YOUR INSTRUCTIONS: Please report, as a single number, how many lines in the entries include the string "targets".
_ _ _ _ _ _ _
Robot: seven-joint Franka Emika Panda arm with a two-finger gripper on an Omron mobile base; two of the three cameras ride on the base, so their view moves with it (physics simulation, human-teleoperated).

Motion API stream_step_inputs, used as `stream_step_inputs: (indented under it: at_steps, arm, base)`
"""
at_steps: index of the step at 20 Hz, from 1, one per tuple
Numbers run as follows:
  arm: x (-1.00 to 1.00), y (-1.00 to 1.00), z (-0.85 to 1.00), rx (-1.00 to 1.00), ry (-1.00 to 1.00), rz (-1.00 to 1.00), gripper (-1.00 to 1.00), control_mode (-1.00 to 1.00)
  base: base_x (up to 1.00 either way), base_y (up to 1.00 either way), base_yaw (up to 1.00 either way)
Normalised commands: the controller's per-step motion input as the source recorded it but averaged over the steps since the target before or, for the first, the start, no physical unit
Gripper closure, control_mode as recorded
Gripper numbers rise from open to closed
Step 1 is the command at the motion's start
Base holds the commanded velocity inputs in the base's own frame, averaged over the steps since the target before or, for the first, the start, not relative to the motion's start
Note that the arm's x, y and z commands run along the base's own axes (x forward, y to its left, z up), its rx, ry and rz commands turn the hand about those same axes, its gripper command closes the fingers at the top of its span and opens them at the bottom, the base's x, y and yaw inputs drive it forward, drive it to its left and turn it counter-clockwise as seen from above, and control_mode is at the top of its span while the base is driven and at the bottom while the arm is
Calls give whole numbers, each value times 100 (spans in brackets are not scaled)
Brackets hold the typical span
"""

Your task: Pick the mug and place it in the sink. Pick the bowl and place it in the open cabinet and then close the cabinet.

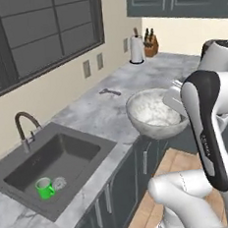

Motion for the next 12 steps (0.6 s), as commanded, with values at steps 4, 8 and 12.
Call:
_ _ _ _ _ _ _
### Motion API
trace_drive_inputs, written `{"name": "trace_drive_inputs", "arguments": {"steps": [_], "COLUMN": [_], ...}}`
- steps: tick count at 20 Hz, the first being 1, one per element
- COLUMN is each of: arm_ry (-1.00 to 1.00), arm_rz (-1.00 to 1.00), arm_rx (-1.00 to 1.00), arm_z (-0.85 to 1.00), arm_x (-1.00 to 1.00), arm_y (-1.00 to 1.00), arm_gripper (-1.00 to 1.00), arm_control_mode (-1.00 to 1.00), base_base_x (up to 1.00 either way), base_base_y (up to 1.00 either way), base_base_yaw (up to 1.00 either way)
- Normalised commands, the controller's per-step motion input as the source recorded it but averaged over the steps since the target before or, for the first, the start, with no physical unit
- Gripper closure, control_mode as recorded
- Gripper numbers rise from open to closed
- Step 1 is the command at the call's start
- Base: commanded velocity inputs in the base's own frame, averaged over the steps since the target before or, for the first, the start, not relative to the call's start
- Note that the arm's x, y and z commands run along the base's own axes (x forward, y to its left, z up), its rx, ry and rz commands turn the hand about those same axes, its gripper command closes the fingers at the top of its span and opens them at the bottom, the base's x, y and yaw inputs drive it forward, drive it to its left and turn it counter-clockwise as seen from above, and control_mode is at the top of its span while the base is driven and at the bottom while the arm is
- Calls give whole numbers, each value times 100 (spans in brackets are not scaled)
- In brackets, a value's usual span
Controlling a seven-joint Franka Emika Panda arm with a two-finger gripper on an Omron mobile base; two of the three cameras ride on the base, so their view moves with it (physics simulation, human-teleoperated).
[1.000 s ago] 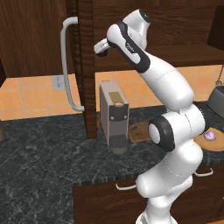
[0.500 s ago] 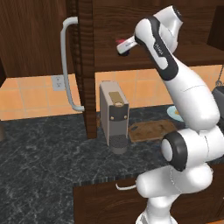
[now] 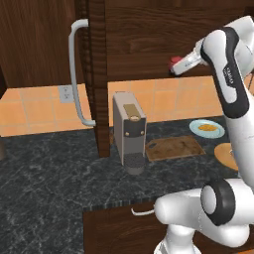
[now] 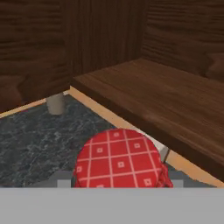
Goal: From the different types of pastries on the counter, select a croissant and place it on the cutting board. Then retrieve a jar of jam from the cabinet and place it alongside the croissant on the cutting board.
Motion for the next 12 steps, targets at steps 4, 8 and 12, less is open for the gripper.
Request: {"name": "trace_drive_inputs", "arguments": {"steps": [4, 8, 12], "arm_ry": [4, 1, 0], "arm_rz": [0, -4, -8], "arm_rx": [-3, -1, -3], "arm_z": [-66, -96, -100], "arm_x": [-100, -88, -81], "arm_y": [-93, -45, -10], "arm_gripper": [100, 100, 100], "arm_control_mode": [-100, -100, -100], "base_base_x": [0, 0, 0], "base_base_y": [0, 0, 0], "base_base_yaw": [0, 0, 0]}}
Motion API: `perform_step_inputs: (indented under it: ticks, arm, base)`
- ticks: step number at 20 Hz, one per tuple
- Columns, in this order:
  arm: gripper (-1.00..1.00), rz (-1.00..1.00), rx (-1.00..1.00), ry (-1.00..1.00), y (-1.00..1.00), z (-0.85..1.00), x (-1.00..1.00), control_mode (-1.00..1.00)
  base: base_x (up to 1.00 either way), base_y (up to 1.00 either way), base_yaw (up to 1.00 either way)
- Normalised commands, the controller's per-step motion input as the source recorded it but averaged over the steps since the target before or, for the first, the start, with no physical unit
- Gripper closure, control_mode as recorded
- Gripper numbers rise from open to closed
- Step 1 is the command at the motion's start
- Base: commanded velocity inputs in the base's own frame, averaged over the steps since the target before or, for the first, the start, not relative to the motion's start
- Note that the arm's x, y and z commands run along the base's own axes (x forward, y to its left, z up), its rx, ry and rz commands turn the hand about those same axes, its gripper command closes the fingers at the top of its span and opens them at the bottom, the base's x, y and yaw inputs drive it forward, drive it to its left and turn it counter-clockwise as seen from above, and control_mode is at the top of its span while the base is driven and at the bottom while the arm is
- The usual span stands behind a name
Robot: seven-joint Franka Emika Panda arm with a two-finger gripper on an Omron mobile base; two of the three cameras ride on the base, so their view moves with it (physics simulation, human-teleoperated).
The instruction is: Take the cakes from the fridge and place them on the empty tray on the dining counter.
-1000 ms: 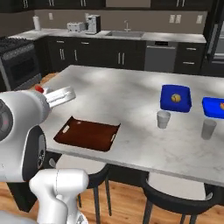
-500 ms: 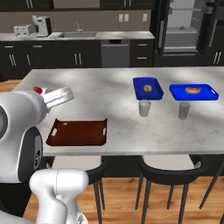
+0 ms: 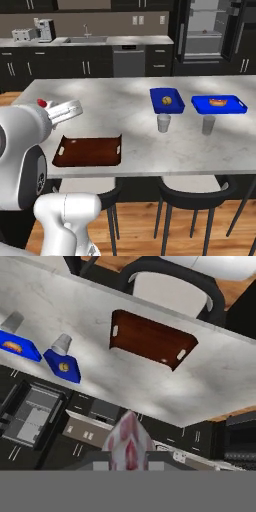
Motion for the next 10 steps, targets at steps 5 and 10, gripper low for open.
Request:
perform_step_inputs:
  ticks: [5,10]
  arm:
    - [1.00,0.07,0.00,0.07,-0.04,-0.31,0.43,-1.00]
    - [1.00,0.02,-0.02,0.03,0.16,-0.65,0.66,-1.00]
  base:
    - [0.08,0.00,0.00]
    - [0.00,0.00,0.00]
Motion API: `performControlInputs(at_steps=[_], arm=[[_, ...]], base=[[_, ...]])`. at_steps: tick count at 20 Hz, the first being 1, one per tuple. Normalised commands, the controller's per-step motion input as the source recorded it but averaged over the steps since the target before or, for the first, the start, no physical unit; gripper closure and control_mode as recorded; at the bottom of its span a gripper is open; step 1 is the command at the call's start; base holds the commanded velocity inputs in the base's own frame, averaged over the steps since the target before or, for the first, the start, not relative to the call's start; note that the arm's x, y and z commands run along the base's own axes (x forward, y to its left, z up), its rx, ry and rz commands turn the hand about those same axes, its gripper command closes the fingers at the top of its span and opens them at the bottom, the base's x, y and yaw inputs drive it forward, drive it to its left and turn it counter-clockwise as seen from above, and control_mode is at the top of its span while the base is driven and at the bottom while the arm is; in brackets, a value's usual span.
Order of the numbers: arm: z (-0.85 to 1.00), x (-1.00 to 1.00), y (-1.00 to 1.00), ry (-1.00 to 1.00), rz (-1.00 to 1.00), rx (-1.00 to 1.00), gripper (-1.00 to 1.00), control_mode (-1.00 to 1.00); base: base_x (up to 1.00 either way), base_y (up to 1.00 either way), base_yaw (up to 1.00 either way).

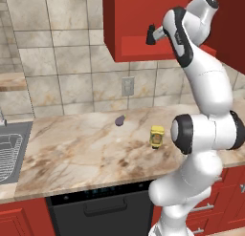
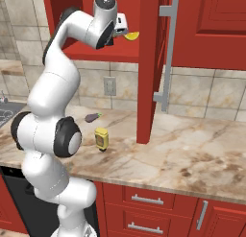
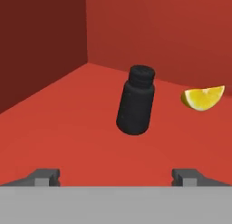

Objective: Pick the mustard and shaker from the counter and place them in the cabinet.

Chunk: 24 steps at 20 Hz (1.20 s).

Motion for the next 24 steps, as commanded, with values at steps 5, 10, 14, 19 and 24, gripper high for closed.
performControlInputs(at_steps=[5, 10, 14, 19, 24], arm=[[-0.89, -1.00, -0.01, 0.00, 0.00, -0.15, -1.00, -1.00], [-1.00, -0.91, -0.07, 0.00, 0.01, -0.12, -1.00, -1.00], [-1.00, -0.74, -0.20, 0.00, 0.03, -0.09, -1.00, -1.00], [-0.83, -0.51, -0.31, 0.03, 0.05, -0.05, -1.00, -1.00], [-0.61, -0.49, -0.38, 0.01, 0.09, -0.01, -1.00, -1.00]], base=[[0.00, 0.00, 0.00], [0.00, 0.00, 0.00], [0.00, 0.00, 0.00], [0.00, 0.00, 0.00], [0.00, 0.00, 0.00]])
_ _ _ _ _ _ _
WRITTEN SOLUTION: 2